All diese Routinen werden von dreißig Leibärzten überwacht und weiterentwickelt. Klar ist: In dem Ausmaß wie Bryan Johnson auf seine Gesundheit achtet, ist es für durchschnittliche Menschen nicht machbar. Allein seine Morgenroutine dauert drei bis vier Stunden. Deshalb einige leichter umsetzbare Tipps vom Biohacker: kein Alkohol, kein Rauchen, kein Junk-Food, kein Industriezucker, keine Softgetränke. Stattdessen jeden Tag: um dieselbe Uhrzeit ins Bett gehen, mindestens dreißig Minuten Sport machen und auf eine gesunde Ernährung achten.
Doch die entscheidende Frage lautet: Wird Longevity nur einer ausgewählten Elite zur Verfügung stehen oder werden alle Menschen in den Genuss der Langlebigkeit kommen?
Corina Madreiter-Solowski, Altersforscherin, äußert Bedenken. Im Silicon Valley würden zwar Investoren wie Mark Zuckerberg, Peter Thiel und Jeff Bezos, Tech-Unternehmer und führende WissenschaftlerInnen eine hochwertige Forschung sichern. Doch sei diese Grundlagenforschung privatisiert und liefere Erkenntnisse nur für einen elitären Kreis.
Zugleich vermarktet Johnson seine „Forschungsergebnisse“ über seine Website Blueprint, auf der er Nahrungsergänzungsmittel, Vitamine, Nüsse, usw. ab 14 Euro bis 1150 Euro anbietet.

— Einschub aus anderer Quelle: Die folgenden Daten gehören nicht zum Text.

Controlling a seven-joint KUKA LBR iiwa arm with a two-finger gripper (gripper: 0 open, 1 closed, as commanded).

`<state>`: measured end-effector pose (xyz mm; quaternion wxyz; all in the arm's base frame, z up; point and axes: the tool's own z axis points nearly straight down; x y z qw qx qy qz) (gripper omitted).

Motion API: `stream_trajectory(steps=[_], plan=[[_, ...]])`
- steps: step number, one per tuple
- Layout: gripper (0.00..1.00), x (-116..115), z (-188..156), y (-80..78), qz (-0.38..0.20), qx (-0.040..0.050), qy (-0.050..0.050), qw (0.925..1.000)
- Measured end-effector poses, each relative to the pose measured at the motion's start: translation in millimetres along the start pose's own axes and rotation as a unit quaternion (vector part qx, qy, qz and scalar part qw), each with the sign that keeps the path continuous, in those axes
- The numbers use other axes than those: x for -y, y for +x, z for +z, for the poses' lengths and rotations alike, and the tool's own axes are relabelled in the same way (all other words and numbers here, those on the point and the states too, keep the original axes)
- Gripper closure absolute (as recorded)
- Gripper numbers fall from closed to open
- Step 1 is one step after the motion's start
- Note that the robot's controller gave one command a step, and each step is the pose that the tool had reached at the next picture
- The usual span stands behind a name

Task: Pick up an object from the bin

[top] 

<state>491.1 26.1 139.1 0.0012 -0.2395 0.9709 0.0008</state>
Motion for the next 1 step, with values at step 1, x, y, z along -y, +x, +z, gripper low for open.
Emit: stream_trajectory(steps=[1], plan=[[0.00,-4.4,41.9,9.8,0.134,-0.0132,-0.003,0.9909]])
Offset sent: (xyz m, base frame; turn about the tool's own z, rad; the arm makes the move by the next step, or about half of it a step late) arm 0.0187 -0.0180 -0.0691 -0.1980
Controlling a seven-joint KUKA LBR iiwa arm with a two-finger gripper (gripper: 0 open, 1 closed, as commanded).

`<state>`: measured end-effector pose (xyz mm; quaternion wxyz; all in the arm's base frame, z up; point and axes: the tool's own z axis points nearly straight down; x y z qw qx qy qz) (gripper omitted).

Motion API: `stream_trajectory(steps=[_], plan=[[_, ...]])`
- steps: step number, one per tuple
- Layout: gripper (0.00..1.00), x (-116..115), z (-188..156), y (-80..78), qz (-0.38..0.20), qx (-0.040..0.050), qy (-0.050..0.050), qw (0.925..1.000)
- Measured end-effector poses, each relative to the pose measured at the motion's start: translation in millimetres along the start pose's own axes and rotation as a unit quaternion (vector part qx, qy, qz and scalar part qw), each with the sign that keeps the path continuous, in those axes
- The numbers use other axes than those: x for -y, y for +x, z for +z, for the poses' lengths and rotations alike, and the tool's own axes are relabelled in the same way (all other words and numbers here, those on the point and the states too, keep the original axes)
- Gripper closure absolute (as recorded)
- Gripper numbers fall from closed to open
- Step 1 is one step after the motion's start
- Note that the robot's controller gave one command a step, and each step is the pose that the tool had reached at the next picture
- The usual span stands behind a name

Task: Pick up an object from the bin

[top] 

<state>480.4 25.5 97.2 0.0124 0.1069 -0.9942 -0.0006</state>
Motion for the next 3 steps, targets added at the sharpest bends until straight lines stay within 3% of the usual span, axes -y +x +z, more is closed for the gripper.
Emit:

Sebastian Grönke vom Max-Planck-Institut für die Biologie des Alterns in Köln sieht die Thesen der Biohacker auf Social Media kritisch. Das Hauptproblem der Longevity-Forschung sei ihr eigenes Forschungsfeld, der Mensch, erklärt Grönke. Studien, die auf Mäusen basieren, zeigen bereits Erfolge bei der Lebensverlängerung. Doch beim Menschen, der eine viel längere Lebensspanne hat, fehlen bisher aussagekräftige Studien. „Es gibt im Moment nicht ein Medikament, nicht einen Diäteingriff oder Bewegungsprotokoll, was nachgewiesenermaßen die Lebenszeit verlängert (…), weil die entsprechenden Studien fehlen. Eine Ein-Mann-Studie wird das auch nicht ändern.“ Dennoch erkennt er die Beiträge der Biohacker als „sinnvollen Hinweis“ an und ist überzeugt, dass es in Zukunft möglich sein wird, „die Lebenszeit von Menschen durch Medikamente und bestimmte Eingriffe zu verlängern“.
Daran hält auch Bryan Johnson fest. Um 20:30 Uhr geht er ins Bett – in der Gewissheit, am nächsten Morgen wieder die gleiche Routine zu beginnen. Ob er tatsächlich länger lebt, wird die Zeit zeigen.